Matthew Hedges è stato graziato ieri dalle autorità di Abu Dhabi pochi giorni dopo la sua condanna all’ergastolo per spionaggio. Il giovane dottorando della Durham University deve dire grazie agli stretti rapporti esistenti tra gli Emirati e Londra se ha potuto lasciare la prigione. Un paracadute che spesso salva i cittadini occidentali che finiscono negli ingranaggi della giustizia emiratina. Al contrario degli abitanti che rischiano pesanti condanne se solo osano mettere in discussione le politiche di chi li governa.

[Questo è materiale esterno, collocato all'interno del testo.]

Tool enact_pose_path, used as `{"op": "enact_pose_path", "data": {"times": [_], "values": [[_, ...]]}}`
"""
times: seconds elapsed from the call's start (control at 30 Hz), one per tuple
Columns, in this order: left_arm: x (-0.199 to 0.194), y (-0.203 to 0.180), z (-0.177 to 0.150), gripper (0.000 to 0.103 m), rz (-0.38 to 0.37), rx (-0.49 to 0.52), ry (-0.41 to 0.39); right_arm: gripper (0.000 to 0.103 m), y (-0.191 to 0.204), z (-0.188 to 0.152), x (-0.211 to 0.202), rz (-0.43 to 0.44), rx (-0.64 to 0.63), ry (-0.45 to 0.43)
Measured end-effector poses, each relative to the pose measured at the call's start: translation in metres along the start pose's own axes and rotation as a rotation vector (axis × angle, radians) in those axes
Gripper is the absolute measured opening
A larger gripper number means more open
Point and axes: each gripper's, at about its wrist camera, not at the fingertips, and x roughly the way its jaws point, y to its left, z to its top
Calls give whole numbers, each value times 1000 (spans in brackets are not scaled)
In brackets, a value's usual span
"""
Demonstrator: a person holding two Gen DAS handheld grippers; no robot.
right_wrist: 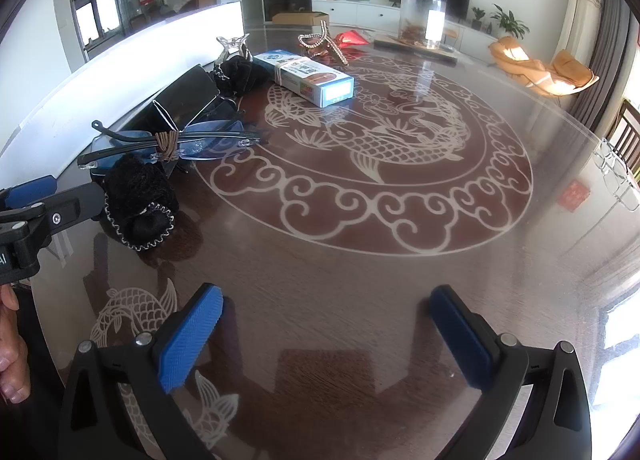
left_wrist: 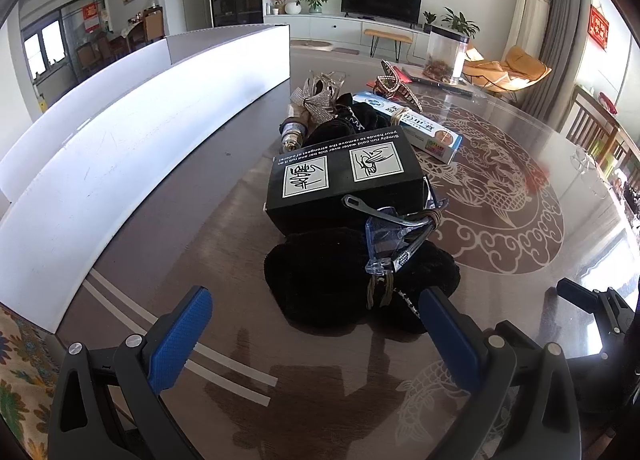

Hedges, 31 anni, arrestato sei mesi fa per sospetto “spionaggio”, aveva sempre respinto con forza le accuse spiegando di aver solo svolto delle ricerche per completare il suo dottorato relativo alle strategie di sicurezza adottate dal paese del Golfo. I giudici non gli hanno creduto. Le autorità locali non hanno mai spiegato per chi avrebbe “spiato” Hedges, non certo a favore della Gran Bretagna che sa già tutto del paese alleato di ferro della politica occidentale. Dell’Iran? Improbabile, altrimenti il caso sarebbe stato denunciato con grande enfasi dagli Emirati che assieme all’Arabia saudita sono impegnati in un duro conflitto (per ora solo politico e diplomatico) con Tehran.

La moglie di Hedges, Daniella Tejada, si è detta convinta che siano state la copertura mediatica internazionale e le pressioni del ministro degli esteri britannico Jeremy Hunt e della premier Theresa May a far scarcerare il marito e a permettere il suo ritorno a casa. Non è un caso che ad annunciare la liberazione di Hedges sia stato lo stesso Anwar Gargash, il ministro degli esteri degli Emirati, che ha spiegato il rilascio del giovane accademico come parte delle grazie date a 785 prigionieri in occasione del giorno nazionale del paese. Non sono ancora noti i nomi degli altri graziati ma difficilmente includeranno quelli di coloro che sono dietro le sbarre per motivi politici o per aver denunciato violazioni dei diritti umani.

Gli Emirati come le altre monarchie del Golfo – Arabia saudita, Bahrain, Kuwait, Qatar e in misura minore l’Oman – sono sotto la lente di ingrandimento per le gravi violazioni dei diritti umani che compiono e per l’impiego di unità speciali che sequestrano e torturano sospetti oppositori. Amnesty International, nel suo rapporto del 2017, denuncia le restrizioni alle libertà d’espressione e d’associazione e l’uso di leggi antiterrorismo nei confronti di opinioni critiche non violente verso le politiche nazionali o i funzionari dello stato. Almeno 13 persone, sottolinea, sono state detenute o processate sulla base di queste motivazioni. A marzo dello scorso anno è stato arrestato il noto difensore dei diritti umani Ahmed Mansoor e la corte d’appello federale ha confermato la condanna a 10 anni di carcere nei confronti del dissidente Nasser Bin Ghaith, al quale non è stato neppure permesso di leggere il verdetto né di incontrare il suo avvocato. Un cittadino Ghanim Abdallah Matar è stato arrestato per aver postato online un video in cui esprimeva simpatie verso il popolo del Qatar soggetto dal giugno 2017 alle sanzioni decise dall’Arabia saudita e le altre monarchie del Golfo. Resta in carcere anche il difensore dei diritti umani Mohammad al Roken condannato nel 2013 a 10 anni di reclusione.